The reports for Indonesia, Malaysia, and the Philippines show significant potential, but as yet unquantifiable, risks related to using RDF. The mixed plastic waste in RDF has been shown to contain a range of toxic chemical additives including persistent organic pollutants, heavy metals, and endocrine-disrupting chemicals. When burned as fuel RDF can generate highly toxic dioxins and furans that can contaminate local food chains. Overall, IPEN says the studies show that the burden of RDF imports disproportionately and adversely impacts local communities, their environment and health.
According to Aileen Lucero, National Coordinator for the EcoWaste Coalition: “The findings of this report show that RDF use is increasing in the Philippines. It is contributing to the country’s existing waste trade issues and challenges. Developing countries in ASEAN continue to be the dumping ground of wastes and discards for the developed and industrialised world. This not only exacerbates environmental and health risks but also amplifies the waste crisis facing countries like the Philippines.”

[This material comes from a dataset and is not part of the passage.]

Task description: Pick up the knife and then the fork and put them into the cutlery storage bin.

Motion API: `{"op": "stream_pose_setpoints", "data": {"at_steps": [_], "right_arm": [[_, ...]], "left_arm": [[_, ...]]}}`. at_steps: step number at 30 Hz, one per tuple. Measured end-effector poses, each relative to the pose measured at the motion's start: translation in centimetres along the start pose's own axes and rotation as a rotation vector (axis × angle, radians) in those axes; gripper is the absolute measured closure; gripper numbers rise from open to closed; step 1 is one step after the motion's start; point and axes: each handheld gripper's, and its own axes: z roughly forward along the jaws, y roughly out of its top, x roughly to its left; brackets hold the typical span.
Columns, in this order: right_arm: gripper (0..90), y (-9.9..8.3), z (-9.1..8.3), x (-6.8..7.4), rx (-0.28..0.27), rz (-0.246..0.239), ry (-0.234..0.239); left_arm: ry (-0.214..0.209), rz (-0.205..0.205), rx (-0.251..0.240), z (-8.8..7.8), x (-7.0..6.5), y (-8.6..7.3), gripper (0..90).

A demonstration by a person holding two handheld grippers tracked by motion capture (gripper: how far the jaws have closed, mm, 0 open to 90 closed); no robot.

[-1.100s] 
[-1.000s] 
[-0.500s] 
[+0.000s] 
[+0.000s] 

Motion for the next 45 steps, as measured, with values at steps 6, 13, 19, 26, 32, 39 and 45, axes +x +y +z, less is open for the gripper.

“Although the Australian government announced its waste export ban in 2020, to our dismay the country continues to export its waste as a ‘fuel product’. Australia will be circumventing its own waste export ban by shipping these as ‘energy-from-waste’ products to other regions,” said Mageswari Sangaralingam, Senior Research Officer for Consumers Association of Penang, Malaysia.
For her part, Yuyun Ismawati, Co-Founder of Nexus 3 Foundation, Indonesia, warned: “Indonesia’s rush to invest in numerous RDF facilities signals a major pollution threat. Dressing up the RDF-burning industry as a climate pollution champion through co-firing and a key solution to our country’s waste management and energy crisis is perverse in the extreme.”
IPEN is recommending the following steps to tackle the plastic waste fuel/RDF trade:
- A ban on waste imports, including waste derivatives such as RDF (this could include renegotiation of trade deals that facilitate the movement of waste products – this should be done on a pan-ASEAN basis);
- National export bans of plastic waste fuels and other RDF trade;
- Listing RDF and similar plastic waste fuels as hazardous substances in the Basel Convention;
- An immediate suspension of the use of RDF in all facilities across the ASEAN region;
- The high potential of RDF to generate chlorinated and brominated dioxins requires a thorough and transparent scientific assessment of the health and environmental impacts of burning RDF;
- Cement kilns, industrial boilers, and other high-energy use industries should leapfrog the entire waste-burning paradigm and move swiftly to substitution with clean fuels, such as green hydrogen to replace fossil fuels.